Il passo più recente verso questa tecnica è stato appena pubblicato su “The Planetary Science Journal”. Nel loro articolo, i ricercatori del Lawrence Livermore National Laboratory in California hanno presentato un nuovo strumento di modellazione in grado di simulare in modo molto dettagliato cosa accadrebbe se un ordigno nucleare venisse fatto esplodere sulla superficie di un asteroide. Lo strumento, che sta già contribuendo a migliorare la comprensione di come le radiazioni di un’esplosione nucleare interagiscono con la superficie di una roccia spaziale, analizza anche la dinamica delle onde d’urto che potrebbero influenzarne l’interno.

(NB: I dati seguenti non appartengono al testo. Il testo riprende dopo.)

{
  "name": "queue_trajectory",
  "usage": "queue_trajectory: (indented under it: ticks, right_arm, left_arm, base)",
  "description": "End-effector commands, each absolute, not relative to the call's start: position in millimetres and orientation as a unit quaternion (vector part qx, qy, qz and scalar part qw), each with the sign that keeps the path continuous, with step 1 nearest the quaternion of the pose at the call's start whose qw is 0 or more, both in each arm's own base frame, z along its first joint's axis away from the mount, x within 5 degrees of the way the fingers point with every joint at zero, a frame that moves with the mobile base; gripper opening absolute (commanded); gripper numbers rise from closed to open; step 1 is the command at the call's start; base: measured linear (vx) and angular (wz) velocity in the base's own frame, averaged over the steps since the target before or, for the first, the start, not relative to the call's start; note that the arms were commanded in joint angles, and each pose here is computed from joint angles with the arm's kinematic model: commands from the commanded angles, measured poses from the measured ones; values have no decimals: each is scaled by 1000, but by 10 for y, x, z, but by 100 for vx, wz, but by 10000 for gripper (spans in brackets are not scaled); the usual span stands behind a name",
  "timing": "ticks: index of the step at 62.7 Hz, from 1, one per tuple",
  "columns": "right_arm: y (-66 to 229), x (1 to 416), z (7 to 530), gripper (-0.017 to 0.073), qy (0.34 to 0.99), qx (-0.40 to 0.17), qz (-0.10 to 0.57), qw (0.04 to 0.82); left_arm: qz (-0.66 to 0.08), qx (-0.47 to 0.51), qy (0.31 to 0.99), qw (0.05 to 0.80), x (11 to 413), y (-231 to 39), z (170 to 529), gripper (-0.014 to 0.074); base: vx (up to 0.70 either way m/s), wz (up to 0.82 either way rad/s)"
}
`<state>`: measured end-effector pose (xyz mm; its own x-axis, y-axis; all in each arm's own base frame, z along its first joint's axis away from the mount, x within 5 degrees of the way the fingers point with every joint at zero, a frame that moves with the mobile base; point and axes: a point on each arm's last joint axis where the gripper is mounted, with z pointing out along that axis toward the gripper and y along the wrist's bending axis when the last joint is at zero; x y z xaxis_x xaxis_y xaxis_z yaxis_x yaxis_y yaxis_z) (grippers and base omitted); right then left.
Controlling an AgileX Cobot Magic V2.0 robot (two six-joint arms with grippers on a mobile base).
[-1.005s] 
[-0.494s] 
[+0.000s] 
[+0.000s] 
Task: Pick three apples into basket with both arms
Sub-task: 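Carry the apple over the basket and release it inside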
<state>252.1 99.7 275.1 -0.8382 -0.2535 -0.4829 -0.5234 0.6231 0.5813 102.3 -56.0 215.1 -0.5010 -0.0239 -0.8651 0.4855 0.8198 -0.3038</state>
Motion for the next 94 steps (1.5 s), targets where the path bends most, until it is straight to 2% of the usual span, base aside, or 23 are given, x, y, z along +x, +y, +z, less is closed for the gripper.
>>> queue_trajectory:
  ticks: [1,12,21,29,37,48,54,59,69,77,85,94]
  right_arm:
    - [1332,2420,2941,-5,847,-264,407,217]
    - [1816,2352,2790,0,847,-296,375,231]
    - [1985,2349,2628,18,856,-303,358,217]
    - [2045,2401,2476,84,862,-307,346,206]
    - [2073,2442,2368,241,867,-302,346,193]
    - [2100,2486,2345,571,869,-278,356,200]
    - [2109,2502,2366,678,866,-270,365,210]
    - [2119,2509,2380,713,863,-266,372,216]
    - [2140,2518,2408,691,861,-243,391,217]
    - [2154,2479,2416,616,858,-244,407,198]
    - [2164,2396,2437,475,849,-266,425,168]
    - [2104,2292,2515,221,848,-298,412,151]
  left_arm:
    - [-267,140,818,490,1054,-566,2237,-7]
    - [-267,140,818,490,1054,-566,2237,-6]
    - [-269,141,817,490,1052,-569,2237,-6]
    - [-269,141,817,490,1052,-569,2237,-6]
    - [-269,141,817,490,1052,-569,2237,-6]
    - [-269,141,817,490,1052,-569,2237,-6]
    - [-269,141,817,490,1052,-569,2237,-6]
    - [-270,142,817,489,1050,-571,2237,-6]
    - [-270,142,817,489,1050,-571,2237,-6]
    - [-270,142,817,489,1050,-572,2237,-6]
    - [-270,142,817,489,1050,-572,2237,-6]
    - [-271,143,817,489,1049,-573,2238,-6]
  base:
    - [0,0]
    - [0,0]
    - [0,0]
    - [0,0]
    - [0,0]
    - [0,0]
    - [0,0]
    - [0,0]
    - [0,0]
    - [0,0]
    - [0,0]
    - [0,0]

Secondo lo studio, la tecnica esplosiva, chiamata “ablazione nucleare”, vaporizzerebbe istantaneamente una porzione dell’asteroide e causerebbe un cambiamento di velocità nell’asteroide, costringendolo ad accelerare. Il modello è flessibile, cioè può incorporare un’ampia gamma di condizioni iniziali che simulano quelle di tutti i tipi di asteroidi che abbiamo potuto studiare più da vicino. Queste simulazioni stanno fornendo agli scienziati planetari maggiori informazioni (e più opzioni) su come utilizzare le armi nucleari contro una roccia spaziale che un giorno potrebbe avvicinarsi troppo alla Terra.
Una soluzione sicura
”Se avessimo sufficiente tempo di preavviso – spiega Mary Burkey, prima firmataria dell’articolo – potremmo potenzialmente lanciare un ordigno nucleare, inviandolo a milioni di chilometri di distanza verso un asteroide diretto verso la Terra. “Saremmo in grado, dunque, di far esplodere il dispositivo e deviare l’asteroide, mantenendolo intatto ma allontanandolo dalla Terra in modo controllato, oppure potremmo distruggere l’asteroide, spezzandolo in piccoli frammenti che si muovono rapidamente ma che non raggiungono il pianeta.”

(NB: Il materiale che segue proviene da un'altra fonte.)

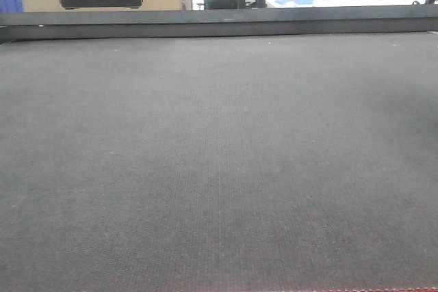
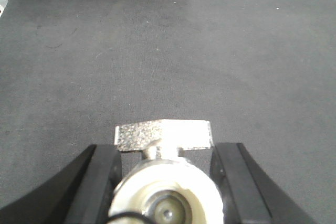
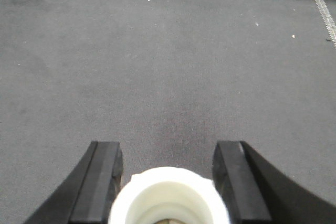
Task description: Place valve from conveyor to right shelf box
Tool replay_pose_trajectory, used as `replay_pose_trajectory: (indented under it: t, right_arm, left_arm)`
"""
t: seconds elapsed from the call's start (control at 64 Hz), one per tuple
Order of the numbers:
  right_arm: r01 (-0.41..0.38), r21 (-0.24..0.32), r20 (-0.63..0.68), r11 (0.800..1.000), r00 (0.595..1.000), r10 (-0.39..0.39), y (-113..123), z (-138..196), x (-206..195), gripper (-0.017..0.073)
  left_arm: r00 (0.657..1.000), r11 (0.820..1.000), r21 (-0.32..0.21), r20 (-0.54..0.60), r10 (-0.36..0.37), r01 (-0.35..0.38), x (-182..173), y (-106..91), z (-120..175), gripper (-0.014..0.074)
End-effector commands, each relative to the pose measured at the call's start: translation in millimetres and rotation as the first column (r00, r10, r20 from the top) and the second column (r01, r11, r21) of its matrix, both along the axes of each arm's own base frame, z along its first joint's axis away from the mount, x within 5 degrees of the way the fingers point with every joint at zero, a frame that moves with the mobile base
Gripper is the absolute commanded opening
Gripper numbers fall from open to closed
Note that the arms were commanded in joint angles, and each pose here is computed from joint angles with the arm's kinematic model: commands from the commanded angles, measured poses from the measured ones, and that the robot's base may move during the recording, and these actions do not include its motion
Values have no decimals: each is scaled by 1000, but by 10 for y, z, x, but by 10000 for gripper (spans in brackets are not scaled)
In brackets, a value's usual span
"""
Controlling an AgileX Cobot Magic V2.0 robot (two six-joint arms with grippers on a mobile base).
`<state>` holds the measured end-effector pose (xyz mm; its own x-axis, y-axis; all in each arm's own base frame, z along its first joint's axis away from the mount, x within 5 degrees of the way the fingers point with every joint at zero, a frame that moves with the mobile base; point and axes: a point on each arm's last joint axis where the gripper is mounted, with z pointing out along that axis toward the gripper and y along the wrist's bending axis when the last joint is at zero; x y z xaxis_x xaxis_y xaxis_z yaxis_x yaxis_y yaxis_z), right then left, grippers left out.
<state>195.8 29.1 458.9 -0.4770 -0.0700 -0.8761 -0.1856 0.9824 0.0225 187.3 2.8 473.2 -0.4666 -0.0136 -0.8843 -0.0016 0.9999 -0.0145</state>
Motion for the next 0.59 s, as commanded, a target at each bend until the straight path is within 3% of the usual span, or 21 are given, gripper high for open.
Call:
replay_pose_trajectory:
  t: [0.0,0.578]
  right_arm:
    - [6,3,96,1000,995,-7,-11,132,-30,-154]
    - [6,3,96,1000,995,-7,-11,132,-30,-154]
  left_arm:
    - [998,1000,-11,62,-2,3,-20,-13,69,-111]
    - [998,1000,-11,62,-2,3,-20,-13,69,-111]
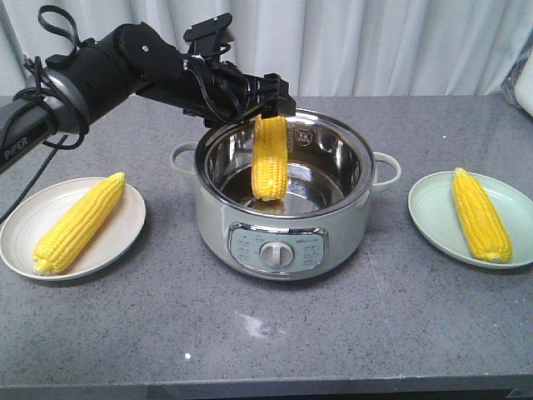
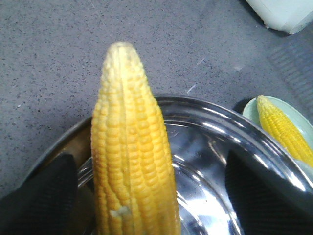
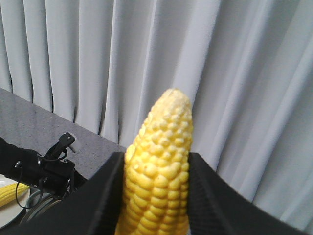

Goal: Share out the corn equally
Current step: 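Lower the left gripper into the pot and grasp the last corn cob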

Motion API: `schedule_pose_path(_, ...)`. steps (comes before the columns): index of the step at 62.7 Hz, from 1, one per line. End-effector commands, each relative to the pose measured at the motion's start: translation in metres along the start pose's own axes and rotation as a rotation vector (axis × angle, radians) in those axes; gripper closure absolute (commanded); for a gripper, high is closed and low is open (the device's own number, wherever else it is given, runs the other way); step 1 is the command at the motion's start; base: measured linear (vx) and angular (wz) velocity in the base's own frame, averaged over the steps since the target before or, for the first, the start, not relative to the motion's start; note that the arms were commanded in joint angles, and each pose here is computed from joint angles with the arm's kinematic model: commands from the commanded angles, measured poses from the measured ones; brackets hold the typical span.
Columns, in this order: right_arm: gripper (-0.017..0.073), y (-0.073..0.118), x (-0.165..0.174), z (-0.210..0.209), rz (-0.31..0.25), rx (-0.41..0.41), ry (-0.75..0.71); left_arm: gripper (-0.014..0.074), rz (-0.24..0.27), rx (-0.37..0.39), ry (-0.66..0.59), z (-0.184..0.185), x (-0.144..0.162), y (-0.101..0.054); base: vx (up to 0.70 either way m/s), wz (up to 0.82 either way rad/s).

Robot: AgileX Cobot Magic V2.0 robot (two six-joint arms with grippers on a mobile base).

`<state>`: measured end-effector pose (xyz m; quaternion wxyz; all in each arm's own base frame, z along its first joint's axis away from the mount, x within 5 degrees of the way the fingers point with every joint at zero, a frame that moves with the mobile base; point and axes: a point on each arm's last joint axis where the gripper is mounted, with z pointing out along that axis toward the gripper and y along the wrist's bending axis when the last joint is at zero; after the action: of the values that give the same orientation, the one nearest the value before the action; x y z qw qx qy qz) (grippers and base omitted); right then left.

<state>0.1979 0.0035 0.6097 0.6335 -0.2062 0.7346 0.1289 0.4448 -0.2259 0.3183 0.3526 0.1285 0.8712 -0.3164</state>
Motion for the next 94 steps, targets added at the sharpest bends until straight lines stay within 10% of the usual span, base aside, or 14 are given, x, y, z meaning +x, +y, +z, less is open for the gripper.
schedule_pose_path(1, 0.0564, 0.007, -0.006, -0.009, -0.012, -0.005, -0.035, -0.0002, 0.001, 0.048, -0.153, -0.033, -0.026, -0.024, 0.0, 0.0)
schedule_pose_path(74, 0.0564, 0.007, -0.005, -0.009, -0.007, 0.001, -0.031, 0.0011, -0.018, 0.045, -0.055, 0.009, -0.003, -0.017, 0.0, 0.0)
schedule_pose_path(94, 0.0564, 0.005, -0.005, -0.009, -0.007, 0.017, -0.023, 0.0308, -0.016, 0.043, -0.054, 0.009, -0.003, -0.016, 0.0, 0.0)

Grazie alla missione DART, gli scienziati hanno imparato molto su ciò che serve per reindirizzare un pericoloso oggetto spaziale. E il nuovo modello, chiamato “modello di deposizione di energia a raggi X”, offre ai ricercatori gli strumenti per sfruttare le conoscenze acquisite con DART esplorando al contempo come l’ablazione nucleare potrebbe essere una valida alternativa alle missioni a impatto cinetico.
Secondo Burkey, i dispositivi nucleari hanno il più alto rapporto di densità di energia per unità di massa di qualsiasi altra tecnologia umana attuale, e ciò potrebbe renderli uno strumento imbattibile per mitigare la minaccia degli asteroidi. Tuttavia, prevedere la possibile efficacia di una tale missione non è un compito semplice e richiede, come scrivono i ricercatori, “precise simulazioni multifisiche della deposizione dell’energia dei raggi X dal dispositivo sull’asteroide e dell’ablazione del materiale risultante”.

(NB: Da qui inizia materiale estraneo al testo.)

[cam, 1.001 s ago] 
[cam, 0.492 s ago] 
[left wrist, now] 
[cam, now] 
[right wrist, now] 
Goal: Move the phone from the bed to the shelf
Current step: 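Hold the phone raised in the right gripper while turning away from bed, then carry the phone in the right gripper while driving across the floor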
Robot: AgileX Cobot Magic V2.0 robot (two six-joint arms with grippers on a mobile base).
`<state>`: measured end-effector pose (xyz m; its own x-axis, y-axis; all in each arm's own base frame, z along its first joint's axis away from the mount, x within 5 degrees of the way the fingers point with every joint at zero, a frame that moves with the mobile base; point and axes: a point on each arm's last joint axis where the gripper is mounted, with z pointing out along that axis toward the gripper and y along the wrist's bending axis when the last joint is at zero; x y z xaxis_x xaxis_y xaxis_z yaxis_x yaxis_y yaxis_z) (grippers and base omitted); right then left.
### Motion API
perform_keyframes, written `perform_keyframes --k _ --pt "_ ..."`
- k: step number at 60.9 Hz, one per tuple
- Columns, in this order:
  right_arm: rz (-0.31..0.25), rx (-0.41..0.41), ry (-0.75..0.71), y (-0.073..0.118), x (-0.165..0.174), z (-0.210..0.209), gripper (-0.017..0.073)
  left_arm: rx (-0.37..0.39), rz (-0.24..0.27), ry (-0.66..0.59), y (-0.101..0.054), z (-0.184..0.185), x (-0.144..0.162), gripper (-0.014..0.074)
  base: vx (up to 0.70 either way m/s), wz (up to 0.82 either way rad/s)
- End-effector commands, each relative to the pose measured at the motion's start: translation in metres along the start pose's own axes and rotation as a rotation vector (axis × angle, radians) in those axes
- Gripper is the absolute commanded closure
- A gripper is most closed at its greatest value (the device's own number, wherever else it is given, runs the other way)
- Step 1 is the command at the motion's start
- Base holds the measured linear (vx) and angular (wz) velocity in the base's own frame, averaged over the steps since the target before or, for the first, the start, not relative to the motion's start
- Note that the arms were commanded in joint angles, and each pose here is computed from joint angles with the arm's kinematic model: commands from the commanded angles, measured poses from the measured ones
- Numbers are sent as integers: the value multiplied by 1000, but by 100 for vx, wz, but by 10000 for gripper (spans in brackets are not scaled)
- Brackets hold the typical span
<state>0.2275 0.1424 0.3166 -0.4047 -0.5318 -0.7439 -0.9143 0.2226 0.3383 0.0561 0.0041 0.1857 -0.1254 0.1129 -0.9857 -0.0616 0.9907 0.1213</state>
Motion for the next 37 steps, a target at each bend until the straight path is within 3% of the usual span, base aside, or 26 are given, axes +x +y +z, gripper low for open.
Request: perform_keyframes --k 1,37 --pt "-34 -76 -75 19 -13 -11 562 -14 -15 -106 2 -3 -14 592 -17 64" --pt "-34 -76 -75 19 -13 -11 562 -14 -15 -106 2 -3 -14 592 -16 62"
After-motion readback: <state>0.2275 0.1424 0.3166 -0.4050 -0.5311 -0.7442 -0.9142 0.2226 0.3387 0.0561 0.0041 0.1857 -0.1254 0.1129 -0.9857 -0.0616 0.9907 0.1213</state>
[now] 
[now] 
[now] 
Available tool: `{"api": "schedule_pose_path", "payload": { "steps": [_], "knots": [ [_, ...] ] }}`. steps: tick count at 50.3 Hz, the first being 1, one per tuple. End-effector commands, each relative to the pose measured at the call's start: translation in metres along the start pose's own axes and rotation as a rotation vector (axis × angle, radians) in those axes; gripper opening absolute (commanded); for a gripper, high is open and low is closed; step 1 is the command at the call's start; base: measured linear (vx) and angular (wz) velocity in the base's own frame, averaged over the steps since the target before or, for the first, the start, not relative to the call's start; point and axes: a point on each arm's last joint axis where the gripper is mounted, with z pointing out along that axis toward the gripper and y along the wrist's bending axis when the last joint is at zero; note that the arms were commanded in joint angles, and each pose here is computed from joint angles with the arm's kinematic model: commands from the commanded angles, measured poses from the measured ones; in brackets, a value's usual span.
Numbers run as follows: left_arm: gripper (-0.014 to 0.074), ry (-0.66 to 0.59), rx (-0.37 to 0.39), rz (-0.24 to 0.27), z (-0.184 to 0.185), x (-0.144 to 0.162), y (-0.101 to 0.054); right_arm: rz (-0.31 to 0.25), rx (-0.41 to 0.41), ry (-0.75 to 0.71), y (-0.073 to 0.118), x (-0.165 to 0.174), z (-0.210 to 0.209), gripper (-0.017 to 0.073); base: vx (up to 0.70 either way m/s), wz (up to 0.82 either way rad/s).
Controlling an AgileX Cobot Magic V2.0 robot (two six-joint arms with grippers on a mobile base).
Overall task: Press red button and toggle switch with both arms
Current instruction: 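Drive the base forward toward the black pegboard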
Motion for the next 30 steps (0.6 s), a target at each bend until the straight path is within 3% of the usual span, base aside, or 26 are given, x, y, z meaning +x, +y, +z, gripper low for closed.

Un fatto che implica la combinazione di diversi rami della fisica e genera una moltitudine di dati la cui analisi richiede un’enorme potenza di calcolo. Ed è qui che il modello di Burkey e dei suoi colleghi puntano a migliorare le cose. Le loro simulazioni, infatti, sono in grado di tracciare i fotoni che penetrano nelle superfici di materiali simili agli asteroidi, come roccia, ferro e ghiaccio, tenendo conto degli effetti di processi più complessi, come la radiazione che viene rilasciata dopo il esplosione di un ordigno nucleare. Un approccio che permette al modello di essere applicabile a un’ampia gamma di possibili scenari per asteroidi in rotta di collisione con il nostro pianeta. Lo strumento, quindi, sarà fondamentale nel fornire informazioni utili a chi dovrà prendere decisioni se, ad un certo punto, dovremo affrontare una minaccia reale. Uno scenario che, seppure improbabile, avrebbe conseguenze devastanti qualora si verificasse.